Sharing Knowledge

How We Got Here

The Yogacampus story began in 2002, when the owners of The Life Centre (one of the UK’s oldest and most respected yoga centres) had a dream. This was to share some of the huge benefits which they had gained through practising and studying yoga worldwide beyond just the Centre’s regular visitors.

They agreed that the way to fulfil this dream was to offer high quality yoga teacher training, enhanced by a faculty drawn from the cream of the world’s yoga teachers.  In 2003, the dream became reality when The Life Centre Education Limited was born (as a non-profit making educational body) and our first teacher training was established.

Within the year, we took on our first teacher training students and hosted our first visiting international teachers.  By late 2004, 25 new yoga teachers could proudly claim that they had trained with The Life Centre Education and a group of teachers of a calibre beyond our wildest imagination - including Rod Stryker, Richard Freeman, Tias Little and Shiva Rea - had all enthusiastically embraced the dream and joined The Life Centre Education as visiting teachers.

As time passed, more students arrived, not just from the UK, but from all over Europe and beyond. More students graduated, some of them now regular teachers at The Life Centre and other top yoga venues, and others with their own yoga centres. We expanded into specialist teacher training, offering yoga therapy (initially together with the Yoga Biomedical Trust) and yoga for pregnancy, children and families. Our early visiting teachers kept coming back, new visiting teachers joined the faculty, and The Life Centre Education’s community of yoga friends continued to grow, to the extent that our courses and other events achieved recognition well beyond that of The Life Centre itself. We therefore decided to recognise The Life Centre Education’s independence by developing and re-naming it as a separate entity from The Life Centre.   

While we were keen to reflect our focus on yoga education, it was equally important that our identity reflect our close sense of community and our long and fruitful relationships with loyal supporters and friends - from our earliest fellow travellers on the yoga journey and our own first teachers  to all those who have participated - as students, teachers and behind the scenes - in our courses and events.
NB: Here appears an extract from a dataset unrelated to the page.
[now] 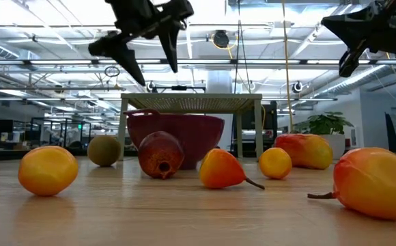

After months of meetings, deliberation, discussion and even competitions, the solution came from a dear friend (and one of our first visiting teachers), Richard Freeman, who suggested Yogacampus.  It immediately felt right and, thanks to Richard, everyone breathed a collective sigh of relief.

With a name in the bag, the next big decision was our logo.  Our creative process took us down the path of tree imagery - the strong roots of our past anchoring the flexible branches of our future.  This found expression during a Friday afternoon searching the internet when a discovery of Albert Koetsier’s amazing x-ray photographs of leaves provided the final inspiration, even more so when one of the images was recognised as the leaves of the Bodhi tree - otherwise known as the pipal tree, a frequent symbol for Brahman (universal consciousness) in the Upanishads as well as the tree under which the Buddha is said to have attained enlightenment - a perfect fit!

Albert has been extremely generous by giving us permission to use his photographs without charge. We are very grateful to him for this and hope his work inspires our visitors too. See www.beyondlight.com for more of Albert’s wonderful photographs.

As we move forward, our goal at Yogacampus remains that of sharing our knowledge, love and respect for yoga.  Yogacampus is here to support those practitioners who wish to grow their relationship with yoga and to help the community flourish.